Dataset:
▬▬▬▬▬▬▬▬▬▬

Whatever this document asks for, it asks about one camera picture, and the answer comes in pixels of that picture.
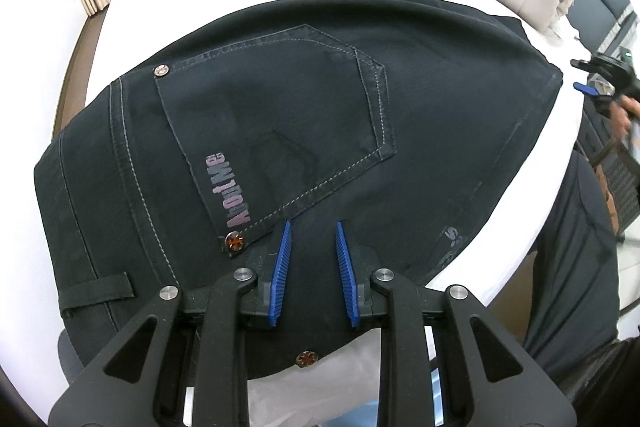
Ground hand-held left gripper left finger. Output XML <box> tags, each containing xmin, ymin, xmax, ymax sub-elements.
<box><xmin>47</xmin><ymin>221</ymin><xmax>293</xmax><ymax>427</ymax></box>

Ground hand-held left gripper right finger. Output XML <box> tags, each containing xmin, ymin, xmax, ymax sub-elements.
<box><xmin>335</xmin><ymin>219</ymin><xmax>576</xmax><ymax>427</ymax></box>

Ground black denim pants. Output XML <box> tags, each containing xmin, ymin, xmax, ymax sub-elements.
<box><xmin>34</xmin><ymin>0</ymin><xmax>565</xmax><ymax>380</ymax></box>

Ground person's right forearm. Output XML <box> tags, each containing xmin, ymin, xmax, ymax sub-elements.
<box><xmin>590</xmin><ymin>129</ymin><xmax>640</xmax><ymax>233</ymax></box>

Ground person's right hand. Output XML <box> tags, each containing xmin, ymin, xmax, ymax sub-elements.
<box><xmin>611</xmin><ymin>98</ymin><xmax>640</xmax><ymax>138</ymax></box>

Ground person's dark clothing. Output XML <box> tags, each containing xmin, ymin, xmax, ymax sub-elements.
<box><xmin>522</xmin><ymin>149</ymin><xmax>640</xmax><ymax>427</ymax></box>

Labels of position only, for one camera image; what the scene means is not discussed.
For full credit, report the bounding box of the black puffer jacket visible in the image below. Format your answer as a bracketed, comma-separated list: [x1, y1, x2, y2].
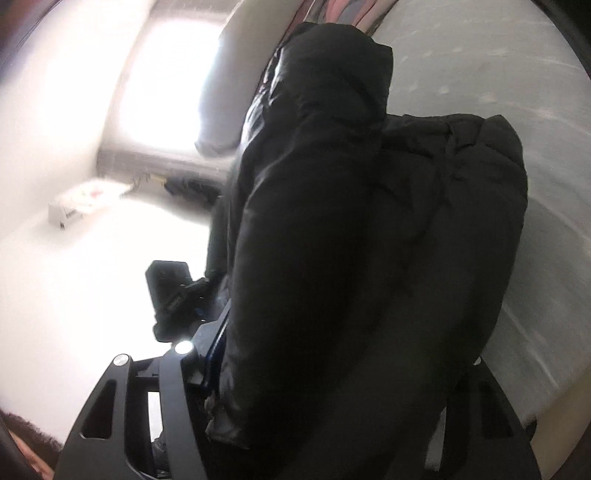
[203, 21, 529, 480]

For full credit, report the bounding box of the stack of folded blankets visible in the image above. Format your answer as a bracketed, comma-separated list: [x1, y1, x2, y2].
[302, 0, 398, 35]

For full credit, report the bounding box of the dark cloth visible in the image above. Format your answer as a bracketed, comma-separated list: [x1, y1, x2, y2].
[163, 177, 223, 205]

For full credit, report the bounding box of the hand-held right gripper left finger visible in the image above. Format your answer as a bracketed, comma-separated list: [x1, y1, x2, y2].
[55, 300, 232, 480]

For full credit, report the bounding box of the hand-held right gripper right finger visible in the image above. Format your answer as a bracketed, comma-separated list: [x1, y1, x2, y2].
[425, 354, 544, 480]

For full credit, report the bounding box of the large grey pillow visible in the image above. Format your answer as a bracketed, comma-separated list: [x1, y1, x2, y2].
[194, 9, 296, 158]

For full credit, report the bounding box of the bright window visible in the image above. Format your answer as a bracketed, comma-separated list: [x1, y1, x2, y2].
[115, 18, 223, 148]

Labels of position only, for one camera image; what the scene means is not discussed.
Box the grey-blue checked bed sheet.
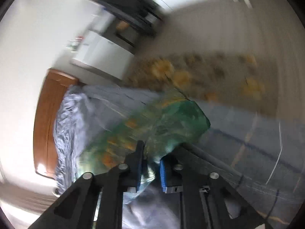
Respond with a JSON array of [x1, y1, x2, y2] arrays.
[[54, 83, 303, 229]]

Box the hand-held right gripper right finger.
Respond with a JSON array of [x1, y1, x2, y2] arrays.
[[159, 145, 274, 229]]

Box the wooden headboard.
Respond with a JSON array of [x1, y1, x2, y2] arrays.
[[33, 68, 80, 178]]

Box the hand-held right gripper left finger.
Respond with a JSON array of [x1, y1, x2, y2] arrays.
[[29, 140, 148, 229]]

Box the white nightstand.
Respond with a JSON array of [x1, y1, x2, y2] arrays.
[[70, 30, 135, 80]]

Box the green floral garment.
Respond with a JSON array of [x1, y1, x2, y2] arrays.
[[77, 93, 211, 196]]

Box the floral patterned rug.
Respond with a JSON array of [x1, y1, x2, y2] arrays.
[[124, 51, 278, 110]]

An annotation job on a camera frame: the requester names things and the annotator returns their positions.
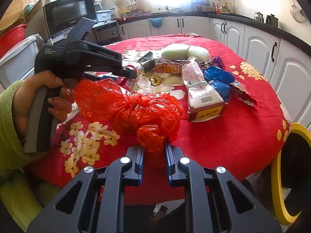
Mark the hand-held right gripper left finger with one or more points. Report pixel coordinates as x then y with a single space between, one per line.
141 161

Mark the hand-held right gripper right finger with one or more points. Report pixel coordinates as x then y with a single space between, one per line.
170 161

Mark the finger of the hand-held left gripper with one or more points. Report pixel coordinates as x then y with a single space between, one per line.
116 70

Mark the dark green snack packet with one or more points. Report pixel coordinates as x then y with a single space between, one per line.
147 59

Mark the red plastic bag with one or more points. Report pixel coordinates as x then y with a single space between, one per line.
150 111

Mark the red clear snack wrapper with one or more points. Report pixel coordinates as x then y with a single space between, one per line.
243 93

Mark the purple foil wrapper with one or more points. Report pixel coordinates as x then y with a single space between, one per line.
218 62

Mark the yellow rimmed black bin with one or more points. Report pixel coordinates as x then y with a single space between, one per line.
275 174

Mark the person's left forearm green sleeve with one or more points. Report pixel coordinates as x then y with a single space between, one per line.
7 126

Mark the person's left hand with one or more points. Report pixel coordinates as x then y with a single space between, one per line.
26 94

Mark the black microwave oven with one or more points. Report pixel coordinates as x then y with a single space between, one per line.
70 12

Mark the grey plastic crate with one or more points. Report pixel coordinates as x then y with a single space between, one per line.
104 15

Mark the orange snack wrapper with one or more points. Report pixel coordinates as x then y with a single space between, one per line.
167 68

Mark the white plastic container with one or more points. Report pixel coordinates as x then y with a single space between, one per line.
17 63

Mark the blue plastic bowl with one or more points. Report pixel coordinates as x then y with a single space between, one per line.
156 22

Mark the red plastic basin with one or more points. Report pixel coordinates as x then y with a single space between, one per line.
12 38

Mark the red floral table cover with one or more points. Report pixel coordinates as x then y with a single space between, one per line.
230 136

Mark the white jug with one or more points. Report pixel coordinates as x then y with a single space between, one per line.
117 0

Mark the cream knitted cloth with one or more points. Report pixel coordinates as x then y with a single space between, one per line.
184 51

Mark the white printed plastic packet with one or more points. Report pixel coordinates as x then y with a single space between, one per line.
204 97

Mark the woven bamboo tray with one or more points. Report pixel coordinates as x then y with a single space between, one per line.
13 12

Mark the blue plastic bag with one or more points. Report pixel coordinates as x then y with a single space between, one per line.
218 77

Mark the green garment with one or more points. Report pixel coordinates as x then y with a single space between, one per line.
21 199

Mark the cluster of bottles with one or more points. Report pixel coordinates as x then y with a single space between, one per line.
224 7

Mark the white kitchen cabinets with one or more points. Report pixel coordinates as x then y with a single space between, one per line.
257 51

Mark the steel kettle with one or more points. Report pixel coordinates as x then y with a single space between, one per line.
259 17

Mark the dark kitchen countertop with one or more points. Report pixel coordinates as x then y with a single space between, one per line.
279 30

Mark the metal wall strainer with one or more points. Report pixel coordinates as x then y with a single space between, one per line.
298 13

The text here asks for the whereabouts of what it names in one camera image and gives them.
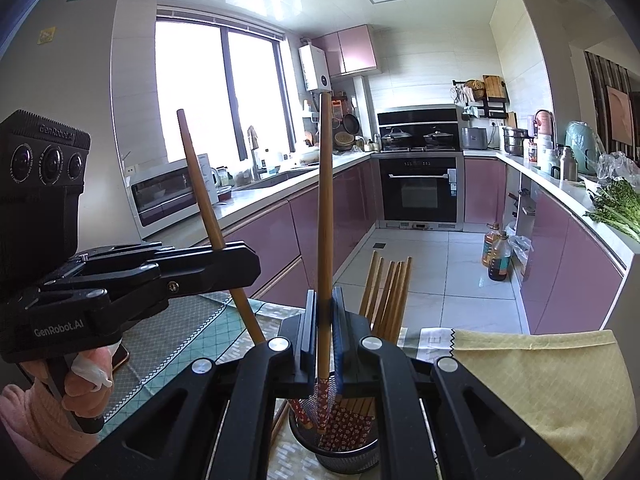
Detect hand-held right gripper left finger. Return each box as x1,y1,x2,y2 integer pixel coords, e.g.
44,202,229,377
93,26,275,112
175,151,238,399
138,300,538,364
65,289,320,480

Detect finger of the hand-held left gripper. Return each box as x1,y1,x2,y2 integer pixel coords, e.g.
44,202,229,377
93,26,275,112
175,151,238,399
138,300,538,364
24,247,262,312
49,241,254,282

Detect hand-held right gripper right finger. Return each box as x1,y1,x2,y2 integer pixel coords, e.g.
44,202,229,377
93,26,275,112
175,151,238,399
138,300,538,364
331,287,585,480

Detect bunch of wooden chopsticks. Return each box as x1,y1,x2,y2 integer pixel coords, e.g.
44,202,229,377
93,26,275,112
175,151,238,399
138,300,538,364
300,251,414,453

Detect wooden chopstick floral end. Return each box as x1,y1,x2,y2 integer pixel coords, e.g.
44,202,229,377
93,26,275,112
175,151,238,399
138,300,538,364
315,91,335,436
176,108,268,347

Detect black wire mesh holder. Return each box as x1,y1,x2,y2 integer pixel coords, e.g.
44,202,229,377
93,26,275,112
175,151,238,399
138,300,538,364
289,395,381,476

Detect person's left hand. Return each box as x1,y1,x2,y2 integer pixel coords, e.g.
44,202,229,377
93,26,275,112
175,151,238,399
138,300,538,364
21,348,116,412

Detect white microwave oven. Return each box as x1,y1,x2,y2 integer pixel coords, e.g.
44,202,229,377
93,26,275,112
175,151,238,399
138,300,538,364
129,154,221,241

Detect pink kitchen base cabinets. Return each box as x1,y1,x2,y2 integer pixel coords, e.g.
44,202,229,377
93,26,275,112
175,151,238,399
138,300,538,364
142,157,378,306
462,155,626,336

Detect steel kitchen faucet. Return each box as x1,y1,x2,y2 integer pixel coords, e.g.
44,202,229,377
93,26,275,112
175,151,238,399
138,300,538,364
247,126,263,181

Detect grey refrigerator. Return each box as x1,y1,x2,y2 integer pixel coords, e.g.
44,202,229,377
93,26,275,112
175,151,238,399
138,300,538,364
0,0,126,271

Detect built-in black oven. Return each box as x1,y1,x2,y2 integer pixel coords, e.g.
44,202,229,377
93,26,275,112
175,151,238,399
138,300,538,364
376,152,465,231

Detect cooking oil bottle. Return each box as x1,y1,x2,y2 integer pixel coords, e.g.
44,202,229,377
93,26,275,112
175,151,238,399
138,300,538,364
487,232,513,282
481,224,501,268

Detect kitchen window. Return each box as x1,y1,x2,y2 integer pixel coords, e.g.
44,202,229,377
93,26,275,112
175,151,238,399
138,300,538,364
155,5,296,163

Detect patterned green yellow tablecloth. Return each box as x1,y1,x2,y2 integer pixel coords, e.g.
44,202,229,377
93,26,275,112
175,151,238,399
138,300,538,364
97,290,638,480

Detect black lidded pot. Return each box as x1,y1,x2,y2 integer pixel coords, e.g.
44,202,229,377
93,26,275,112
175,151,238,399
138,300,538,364
424,130,455,150
381,127,413,151

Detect black range hood stove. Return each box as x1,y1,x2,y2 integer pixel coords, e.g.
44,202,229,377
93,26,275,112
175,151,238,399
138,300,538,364
376,106,463,153

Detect silver countertop appliance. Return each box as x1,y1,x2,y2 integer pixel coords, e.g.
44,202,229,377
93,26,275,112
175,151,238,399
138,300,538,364
461,126,488,151

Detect steel stockpot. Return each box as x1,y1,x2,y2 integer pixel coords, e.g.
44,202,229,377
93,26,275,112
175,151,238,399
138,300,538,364
502,126,530,156

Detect steel thermos flask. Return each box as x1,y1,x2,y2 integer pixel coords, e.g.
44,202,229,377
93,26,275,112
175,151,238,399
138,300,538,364
557,145,578,182

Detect wooden cutting board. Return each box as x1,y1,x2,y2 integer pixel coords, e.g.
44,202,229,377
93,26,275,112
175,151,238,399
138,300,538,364
482,75,507,100

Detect leafy green vegetables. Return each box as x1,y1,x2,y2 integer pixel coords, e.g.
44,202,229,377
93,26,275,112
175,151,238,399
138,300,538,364
584,176,640,241

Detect green air fryer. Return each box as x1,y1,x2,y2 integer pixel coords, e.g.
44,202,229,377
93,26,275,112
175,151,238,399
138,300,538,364
565,121,603,176

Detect clear plastic bag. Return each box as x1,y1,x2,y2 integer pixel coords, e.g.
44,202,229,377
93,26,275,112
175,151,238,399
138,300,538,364
595,151,640,186

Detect white wall water heater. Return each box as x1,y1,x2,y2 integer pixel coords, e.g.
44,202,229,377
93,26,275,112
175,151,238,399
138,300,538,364
299,45,332,93

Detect pink wall cabinet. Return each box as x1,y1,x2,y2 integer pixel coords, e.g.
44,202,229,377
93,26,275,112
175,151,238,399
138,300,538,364
311,25,378,78

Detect black wall rack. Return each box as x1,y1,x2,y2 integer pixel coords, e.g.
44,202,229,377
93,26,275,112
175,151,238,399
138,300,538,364
452,76,511,120

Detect striped wall panel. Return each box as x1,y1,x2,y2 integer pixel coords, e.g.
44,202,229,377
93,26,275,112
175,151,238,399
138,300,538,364
582,50,640,146

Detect pink wall picture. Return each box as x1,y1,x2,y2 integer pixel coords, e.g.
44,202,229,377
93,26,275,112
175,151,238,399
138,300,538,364
606,85,640,143

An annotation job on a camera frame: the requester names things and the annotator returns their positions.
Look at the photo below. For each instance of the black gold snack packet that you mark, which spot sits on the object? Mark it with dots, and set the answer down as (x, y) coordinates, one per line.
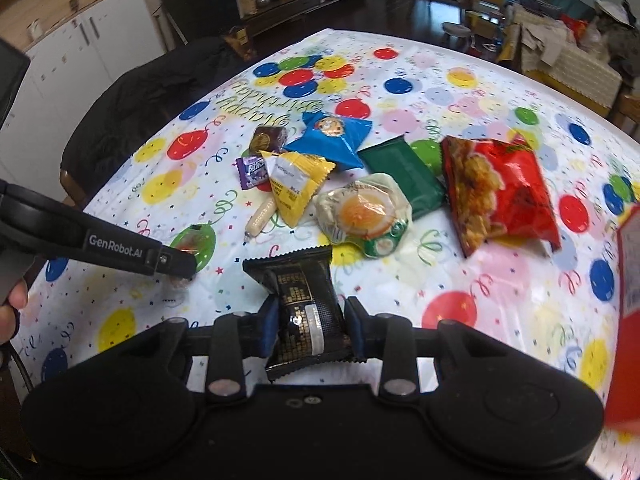
(300, 285)

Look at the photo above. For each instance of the balloon print tablecloth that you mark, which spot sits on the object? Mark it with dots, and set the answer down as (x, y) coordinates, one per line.
(500, 280)

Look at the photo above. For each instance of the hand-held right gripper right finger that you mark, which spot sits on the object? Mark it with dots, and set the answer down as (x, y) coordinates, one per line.
(356, 327)

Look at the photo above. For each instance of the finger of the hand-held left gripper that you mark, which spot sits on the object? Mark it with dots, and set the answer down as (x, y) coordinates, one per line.
(177, 262)

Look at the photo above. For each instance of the dark green snack packet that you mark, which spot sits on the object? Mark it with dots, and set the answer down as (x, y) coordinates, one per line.
(405, 175)

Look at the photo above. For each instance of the brown paper bag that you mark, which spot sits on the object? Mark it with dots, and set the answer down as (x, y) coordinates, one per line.
(239, 42)

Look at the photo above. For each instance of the person's left hand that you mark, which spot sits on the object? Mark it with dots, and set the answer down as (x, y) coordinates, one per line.
(12, 305)

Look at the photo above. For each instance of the red chips bag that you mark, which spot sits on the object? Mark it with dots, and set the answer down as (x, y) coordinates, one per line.
(500, 190)

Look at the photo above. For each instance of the clear egg print packet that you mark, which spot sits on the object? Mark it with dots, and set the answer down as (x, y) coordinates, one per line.
(362, 215)

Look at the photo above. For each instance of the round white stool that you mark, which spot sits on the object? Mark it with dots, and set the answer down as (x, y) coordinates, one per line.
(457, 30)

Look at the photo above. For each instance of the wooden chair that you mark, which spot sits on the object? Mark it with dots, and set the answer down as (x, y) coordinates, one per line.
(70, 187)

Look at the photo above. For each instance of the sofa with cream cover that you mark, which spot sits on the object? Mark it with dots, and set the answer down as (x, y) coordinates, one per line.
(565, 65)

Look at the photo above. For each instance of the blue cookie packet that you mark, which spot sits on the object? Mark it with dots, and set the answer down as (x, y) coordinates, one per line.
(332, 140)

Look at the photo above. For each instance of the dark brown round packet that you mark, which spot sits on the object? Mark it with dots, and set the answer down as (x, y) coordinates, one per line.
(267, 140)

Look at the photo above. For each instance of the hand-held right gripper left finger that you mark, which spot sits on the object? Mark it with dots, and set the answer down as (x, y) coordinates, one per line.
(270, 325)

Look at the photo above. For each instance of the white cabinet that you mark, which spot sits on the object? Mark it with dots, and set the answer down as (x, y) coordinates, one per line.
(80, 70)

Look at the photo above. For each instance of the yellow wooden armchair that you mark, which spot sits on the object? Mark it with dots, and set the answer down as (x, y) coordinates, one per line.
(485, 10)

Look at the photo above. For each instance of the dark low media console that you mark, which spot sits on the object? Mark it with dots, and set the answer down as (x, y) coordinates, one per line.
(305, 5)

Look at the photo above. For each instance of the small purple candy packet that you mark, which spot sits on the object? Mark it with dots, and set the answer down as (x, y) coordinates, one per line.
(252, 172)

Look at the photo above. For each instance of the black jacket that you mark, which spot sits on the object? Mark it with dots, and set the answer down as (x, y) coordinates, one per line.
(150, 100)

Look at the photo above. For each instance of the red cardboard box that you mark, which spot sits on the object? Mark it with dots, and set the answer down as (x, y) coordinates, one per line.
(627, 320)

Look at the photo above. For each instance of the pale sausage stick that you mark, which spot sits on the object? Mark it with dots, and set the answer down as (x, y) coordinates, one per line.
(261, 217)

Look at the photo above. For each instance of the yellow triangular snack packet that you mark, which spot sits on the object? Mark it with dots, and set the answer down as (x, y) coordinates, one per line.
(292, 185)

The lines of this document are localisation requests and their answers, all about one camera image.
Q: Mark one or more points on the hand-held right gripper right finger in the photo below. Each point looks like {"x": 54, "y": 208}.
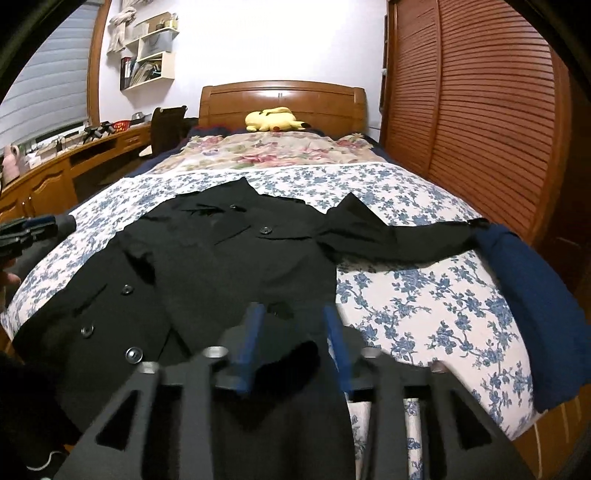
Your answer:
{"x": 336, "y": 348}

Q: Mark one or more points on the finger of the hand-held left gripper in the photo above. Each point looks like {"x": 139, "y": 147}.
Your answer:
{"x": 27, "y": 242}
{"x": 37, "y": 222}

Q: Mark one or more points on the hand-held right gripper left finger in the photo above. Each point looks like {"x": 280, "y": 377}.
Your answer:
{"x": 248, "y": 344}

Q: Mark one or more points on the dark grey garment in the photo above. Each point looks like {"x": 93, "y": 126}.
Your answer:
{"x": 65, "y": 224}

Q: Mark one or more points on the black coat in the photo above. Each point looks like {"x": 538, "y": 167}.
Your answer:
{"x": 231, "y": 258}

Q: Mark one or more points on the person's left hand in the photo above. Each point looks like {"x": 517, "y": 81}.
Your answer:
{"x": 8, "y": 284}

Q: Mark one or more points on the wooden desk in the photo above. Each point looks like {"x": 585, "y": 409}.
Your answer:
{"x": 51, "y": 175}

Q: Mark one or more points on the pink kettle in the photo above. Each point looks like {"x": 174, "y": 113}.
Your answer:
{"x": 10, "y": 164}

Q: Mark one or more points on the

▬▬▬▬▬▬▬▬▬▬

Task item:
Every line containing the word "picture" should be copied from the material.

Response to this task:
Whatever this document asks for, it asks about one camera picture, and the answer comes in pixels of that picture.
Detect pink wall picture. Return each box as x1,y1,x2,y2 integer pixel coords, e.g.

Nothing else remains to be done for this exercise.